Asteroid '2024 PT5', discovered by ATLAS in August, flew past Earth on September 29 and will orbit it for 57 days. This mini-moon, part of the Arjuna asteroid group, is closely monitored by ISRO's NETRA. It will leave Earth's orbit on November 25 and is expected to return in 2055.
Earth gets a ‘mini moon’ for 2 months and it has a Mahabharata connection
An illustration for visual representation of asteroid trajectory
This ‘mini-moon’ is actually an asteroid — named ‘2024 PT5’ — which is about the size of a school bus. When it whizzed past Earth on Sunday (Sept 29), it would be temporarily pulled by our planet’s gravity. However, the Earth’s double delight of possessing two ‘Moons’ will be short-lived as the asteroid will revolve around the Earth only for 57 days.
The asteroid will jettison the Earth’s gravity and disappear into deep space by late November.
The ‘2024 PT 5’ was discovered on August 7, 2024, by the Asteroid Terrestrial-impact Last Alert System (ATLAS), an automated system funded by the US space agency Nasa and run from Hawaii. The system is used to monitor near-Earth asteroids.
In a report published in Research Notes of the American Astronomical Society (RNAAS), astronomers say the orbital properties of 2024 PT5 resemble that of asteroids that come from the Arjuna asteroid belt, ‘a sparsely resonant population of small Near-Earth Objects (NEOs).’

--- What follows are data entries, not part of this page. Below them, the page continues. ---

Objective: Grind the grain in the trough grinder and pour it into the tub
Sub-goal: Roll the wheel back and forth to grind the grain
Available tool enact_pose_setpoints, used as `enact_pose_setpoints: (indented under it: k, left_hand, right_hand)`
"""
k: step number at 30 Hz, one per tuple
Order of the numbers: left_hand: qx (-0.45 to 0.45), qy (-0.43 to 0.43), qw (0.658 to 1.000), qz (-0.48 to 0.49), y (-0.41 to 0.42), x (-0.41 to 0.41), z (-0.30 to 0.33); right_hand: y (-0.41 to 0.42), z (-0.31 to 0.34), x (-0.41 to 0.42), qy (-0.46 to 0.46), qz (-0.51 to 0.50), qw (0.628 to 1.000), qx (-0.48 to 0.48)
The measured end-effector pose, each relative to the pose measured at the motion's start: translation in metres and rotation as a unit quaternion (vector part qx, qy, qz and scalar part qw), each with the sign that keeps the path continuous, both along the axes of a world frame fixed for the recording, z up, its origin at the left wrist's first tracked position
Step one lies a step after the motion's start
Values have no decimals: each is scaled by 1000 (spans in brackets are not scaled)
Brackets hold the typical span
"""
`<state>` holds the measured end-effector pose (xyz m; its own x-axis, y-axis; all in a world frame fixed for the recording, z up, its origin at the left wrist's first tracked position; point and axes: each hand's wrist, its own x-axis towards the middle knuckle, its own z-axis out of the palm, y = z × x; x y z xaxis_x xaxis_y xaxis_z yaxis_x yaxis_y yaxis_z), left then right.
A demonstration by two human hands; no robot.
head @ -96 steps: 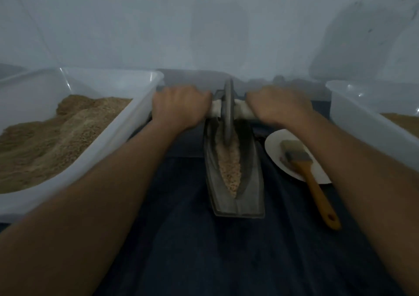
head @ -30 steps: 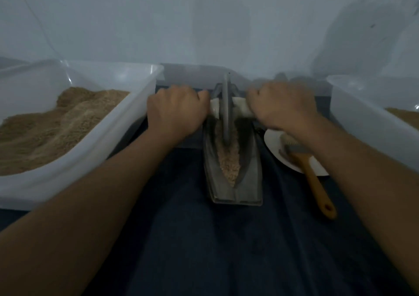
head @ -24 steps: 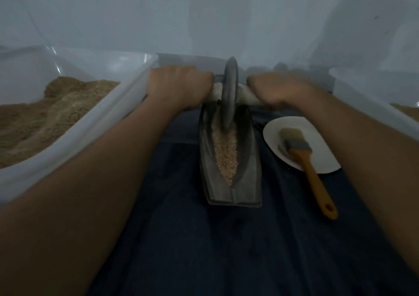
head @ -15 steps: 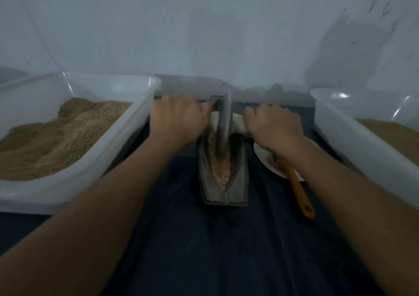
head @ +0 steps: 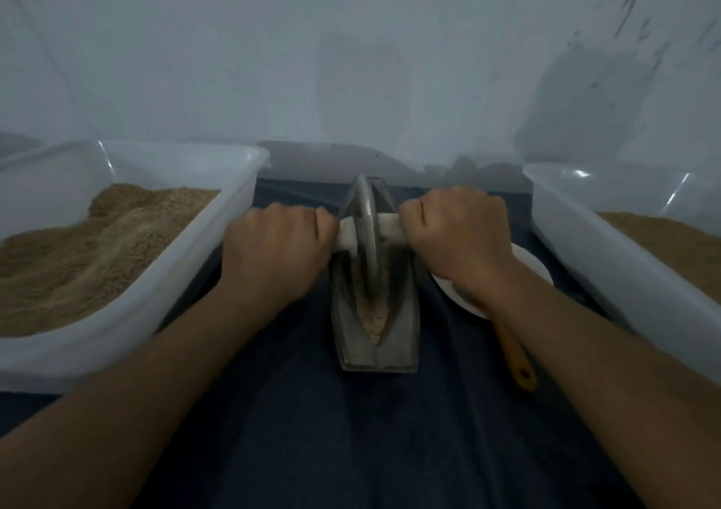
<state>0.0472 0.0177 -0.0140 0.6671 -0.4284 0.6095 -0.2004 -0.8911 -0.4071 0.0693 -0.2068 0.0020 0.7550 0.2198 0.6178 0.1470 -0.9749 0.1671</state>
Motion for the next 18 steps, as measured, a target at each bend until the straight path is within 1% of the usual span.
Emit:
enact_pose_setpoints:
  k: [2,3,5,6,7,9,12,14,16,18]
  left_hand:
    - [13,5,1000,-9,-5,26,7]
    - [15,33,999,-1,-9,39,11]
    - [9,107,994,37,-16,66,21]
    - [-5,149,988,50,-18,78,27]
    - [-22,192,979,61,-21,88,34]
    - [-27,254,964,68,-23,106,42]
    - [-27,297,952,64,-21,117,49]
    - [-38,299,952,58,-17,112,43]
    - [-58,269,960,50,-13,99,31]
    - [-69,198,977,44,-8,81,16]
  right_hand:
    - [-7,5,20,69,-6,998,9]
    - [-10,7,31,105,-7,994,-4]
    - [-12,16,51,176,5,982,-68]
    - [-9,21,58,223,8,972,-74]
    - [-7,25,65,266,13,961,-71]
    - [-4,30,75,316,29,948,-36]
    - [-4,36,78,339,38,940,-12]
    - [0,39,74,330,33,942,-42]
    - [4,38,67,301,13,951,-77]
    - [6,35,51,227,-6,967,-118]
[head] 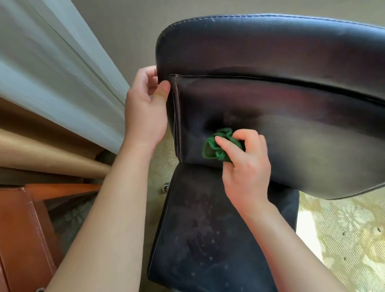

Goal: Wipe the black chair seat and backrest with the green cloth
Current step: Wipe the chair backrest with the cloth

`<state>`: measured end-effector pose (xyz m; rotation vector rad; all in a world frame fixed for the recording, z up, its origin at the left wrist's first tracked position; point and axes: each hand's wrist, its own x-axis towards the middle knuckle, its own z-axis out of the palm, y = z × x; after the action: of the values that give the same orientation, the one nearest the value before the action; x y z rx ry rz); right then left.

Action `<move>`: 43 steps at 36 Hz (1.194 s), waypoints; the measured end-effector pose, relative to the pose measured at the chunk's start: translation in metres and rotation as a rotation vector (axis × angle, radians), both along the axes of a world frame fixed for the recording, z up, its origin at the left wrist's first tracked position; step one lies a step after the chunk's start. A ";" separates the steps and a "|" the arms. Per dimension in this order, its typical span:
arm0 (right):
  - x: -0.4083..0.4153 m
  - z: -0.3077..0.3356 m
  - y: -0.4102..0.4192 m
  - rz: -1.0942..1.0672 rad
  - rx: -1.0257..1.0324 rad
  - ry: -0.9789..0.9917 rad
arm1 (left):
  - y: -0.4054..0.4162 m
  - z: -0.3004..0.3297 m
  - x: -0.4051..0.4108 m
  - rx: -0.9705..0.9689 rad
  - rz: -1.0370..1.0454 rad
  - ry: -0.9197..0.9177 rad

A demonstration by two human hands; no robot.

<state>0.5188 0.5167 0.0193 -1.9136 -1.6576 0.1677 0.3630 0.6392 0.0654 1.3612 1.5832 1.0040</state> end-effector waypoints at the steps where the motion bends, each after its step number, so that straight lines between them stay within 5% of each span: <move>1: 0.007 0.005 -0.002 -0.022 0.068 0.019 | -0.002 0.001 0.002 0.000 0.020 -0.009; 11: 0.059 0.032 -0.015 -0.147 0.433 0.155 | -0.059 -0.008 0.023 -0.019 0.139 0.005; 31: 0.020 0.012 0.022 -0.193 0.439 0.071 | -0.036 -0.040 0.018 0.015 0.007 0.138; 36: 0.004 0.001 0.027 -0.166 0.368 0.014 | -0.033 -0.039 0.015 0.029 -0.005 0.144; 43: -0.010 -0.074 -0.002 -0.164 -0.054 0.085 | -0.037 -0.042 0.014 0.049 -0.018 0.108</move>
<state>0.5084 0.5144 -0.0543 -2.0439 -1.4471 0.2260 0.3770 0.6018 0.0236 1.4821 1.6319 0.9786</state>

Dr Anil Kumar, head of Isro's Network for Space Objects Tracking and Analysis (NETRA), which is also keeping a close watch on the asteroid, has also confirmed that the ‘mini moon’ is part of the Arjuna Asteroid grouping. The grouping was named in honour of Arjuna, a central character in epic Mahabharata, who was known for his archery skills and bravery. Like the swift arrows of Arjuna, the name reflects both the asteroid’s swift movement through the solar system and its unpredictable nature.
The asteroid, measuring just 10 meters in diameter, is 350,000 times smaller than Earth’s regular Moon, which has a diameter of 3,476 km, making it too small to detect without specialised equipment.
Carlos de la Fuente Marcos and Raúl de la Fuente Marcos, two scientists who reported it, said, “NEOs that follow horseshoe paths, and approach our planet at close range and low relative velocity, may undergo mini-moon events in which their geocentric energy becomes negative for hours, days or months, but without completing one revolution around Earth".
Marcos said this is not the first time mini Moons appear around the Earth. It happened in 1997, 2013 and 2018, a report said.
On Nov 25, asteroid ‘2024 PT5’ will part ways with the Earth and continue its solo trajectory in cosmos. It's expected to pass by Earth again in 2055.